Duroha urges that the solar energy community continues to push to be more creative with solutions to the many issues that solar energy research faces in its infancy.

“Solar energy research is still emerging. There’s different obstacles. Like where can we put these large scale systems?”

Aside from the issues that come with needing to predict what variables might affect solar energy output, there’s also serious logistical issues like how to provide enough space for the amount of solar panels needed to produce useful amounts of energy. 

If URI adds solar panels to rooftop buildings, for instance, that doesn’t present too much of an obstacle because they aren’t interfering with everyday human activities and don’t take up resources. However, if the solar panels are located in areas of high social or ecological value, that can create a problem.

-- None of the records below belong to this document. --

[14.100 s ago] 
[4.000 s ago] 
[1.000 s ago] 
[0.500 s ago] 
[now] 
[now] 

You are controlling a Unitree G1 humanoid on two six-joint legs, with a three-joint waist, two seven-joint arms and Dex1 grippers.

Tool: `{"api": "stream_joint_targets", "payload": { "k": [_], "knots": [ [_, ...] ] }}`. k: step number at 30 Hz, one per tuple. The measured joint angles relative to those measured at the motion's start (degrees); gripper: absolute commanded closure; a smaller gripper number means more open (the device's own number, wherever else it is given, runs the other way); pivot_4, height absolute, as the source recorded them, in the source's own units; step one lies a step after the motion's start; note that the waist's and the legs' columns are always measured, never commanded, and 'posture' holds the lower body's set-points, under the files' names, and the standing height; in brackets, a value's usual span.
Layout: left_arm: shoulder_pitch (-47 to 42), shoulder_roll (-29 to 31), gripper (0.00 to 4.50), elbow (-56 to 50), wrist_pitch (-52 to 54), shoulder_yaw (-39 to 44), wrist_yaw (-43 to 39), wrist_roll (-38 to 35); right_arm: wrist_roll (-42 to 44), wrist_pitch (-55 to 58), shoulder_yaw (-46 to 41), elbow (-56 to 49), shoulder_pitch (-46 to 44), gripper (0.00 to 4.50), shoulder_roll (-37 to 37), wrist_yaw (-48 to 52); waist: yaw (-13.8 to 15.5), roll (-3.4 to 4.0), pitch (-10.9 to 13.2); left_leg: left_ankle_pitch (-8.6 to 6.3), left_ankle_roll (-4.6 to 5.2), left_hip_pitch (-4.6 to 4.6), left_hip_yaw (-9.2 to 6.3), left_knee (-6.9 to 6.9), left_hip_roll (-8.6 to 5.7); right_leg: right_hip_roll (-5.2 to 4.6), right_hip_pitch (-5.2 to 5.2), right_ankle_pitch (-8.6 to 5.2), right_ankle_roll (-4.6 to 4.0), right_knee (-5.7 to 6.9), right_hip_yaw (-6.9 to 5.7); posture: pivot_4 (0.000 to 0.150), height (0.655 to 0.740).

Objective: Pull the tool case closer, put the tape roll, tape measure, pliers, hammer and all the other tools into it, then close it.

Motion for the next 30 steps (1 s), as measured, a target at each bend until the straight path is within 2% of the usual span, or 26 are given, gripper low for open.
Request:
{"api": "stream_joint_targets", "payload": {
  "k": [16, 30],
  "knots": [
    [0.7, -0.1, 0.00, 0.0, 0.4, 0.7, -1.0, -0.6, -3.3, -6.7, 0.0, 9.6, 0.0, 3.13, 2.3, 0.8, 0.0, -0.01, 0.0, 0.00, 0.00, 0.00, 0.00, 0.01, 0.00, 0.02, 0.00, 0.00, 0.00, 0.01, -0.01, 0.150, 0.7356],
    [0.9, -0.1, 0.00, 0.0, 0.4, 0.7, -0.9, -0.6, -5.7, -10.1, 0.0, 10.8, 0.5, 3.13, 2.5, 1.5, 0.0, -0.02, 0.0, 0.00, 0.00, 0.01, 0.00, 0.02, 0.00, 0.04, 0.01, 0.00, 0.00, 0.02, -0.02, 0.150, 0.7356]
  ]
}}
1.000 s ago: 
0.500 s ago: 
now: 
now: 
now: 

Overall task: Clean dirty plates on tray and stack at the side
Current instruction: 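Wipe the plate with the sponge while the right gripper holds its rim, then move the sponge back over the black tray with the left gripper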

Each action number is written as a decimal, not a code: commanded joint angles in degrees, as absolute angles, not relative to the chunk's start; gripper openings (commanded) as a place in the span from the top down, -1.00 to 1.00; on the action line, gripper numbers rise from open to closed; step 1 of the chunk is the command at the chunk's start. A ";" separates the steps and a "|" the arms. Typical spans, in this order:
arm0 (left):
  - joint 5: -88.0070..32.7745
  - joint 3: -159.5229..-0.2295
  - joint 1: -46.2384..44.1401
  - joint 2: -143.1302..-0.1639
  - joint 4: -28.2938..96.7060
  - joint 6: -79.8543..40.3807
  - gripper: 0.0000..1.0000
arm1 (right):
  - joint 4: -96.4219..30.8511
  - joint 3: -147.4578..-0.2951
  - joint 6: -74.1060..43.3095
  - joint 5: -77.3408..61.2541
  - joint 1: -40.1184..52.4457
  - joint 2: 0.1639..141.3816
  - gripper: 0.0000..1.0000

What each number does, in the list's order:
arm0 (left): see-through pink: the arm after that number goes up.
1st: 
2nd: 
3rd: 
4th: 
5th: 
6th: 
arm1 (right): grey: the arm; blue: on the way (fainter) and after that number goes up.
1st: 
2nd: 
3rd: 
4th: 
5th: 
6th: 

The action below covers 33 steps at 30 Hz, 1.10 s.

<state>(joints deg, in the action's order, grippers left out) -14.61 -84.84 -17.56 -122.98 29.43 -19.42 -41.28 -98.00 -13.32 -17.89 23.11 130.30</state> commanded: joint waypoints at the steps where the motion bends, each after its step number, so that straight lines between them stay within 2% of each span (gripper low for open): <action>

“When we’re talking about farmlands or forestlands, anything that has to do with cutting down trees, then that becomes an obstacle because those things are valuable to society,” Duroha informs me.

An additional issue is that researchers need to develop more advanced battery storage systems that are both efficient and cost effective. Furthermore, the infrastructure currently in place needs to be updated to account for solar energy, and needs to be better integrated with the energy grid.

But, Duroha has confidence that researchers and stakeholders will continue to be creative with their problem solving. For instance, many solar energy sites are “upcycled” areas such as abandoned landfills and “there’s lots of conversations on how to incentivize farmers to adopt solar on their farmlands that will also be beneficial for them,” Duroha adds.

According to Duroha, the bottom line is that if we want solar energy production to be more efficient and feasible as an alternative energy source, we need to continue diligent research and keep thinking outside of the box.

“We really need everyone in the solar research community to continue to be dedicated and brave and continue to explore, and that’s what I’m trying to do as well.”

Erin Harrington is the Graduate Communications Manager for the URI Office of Sustainability. She is a Ph.D. candidate in Biological and Environmental Sciences and her research focuses on public engagement in science and science writing.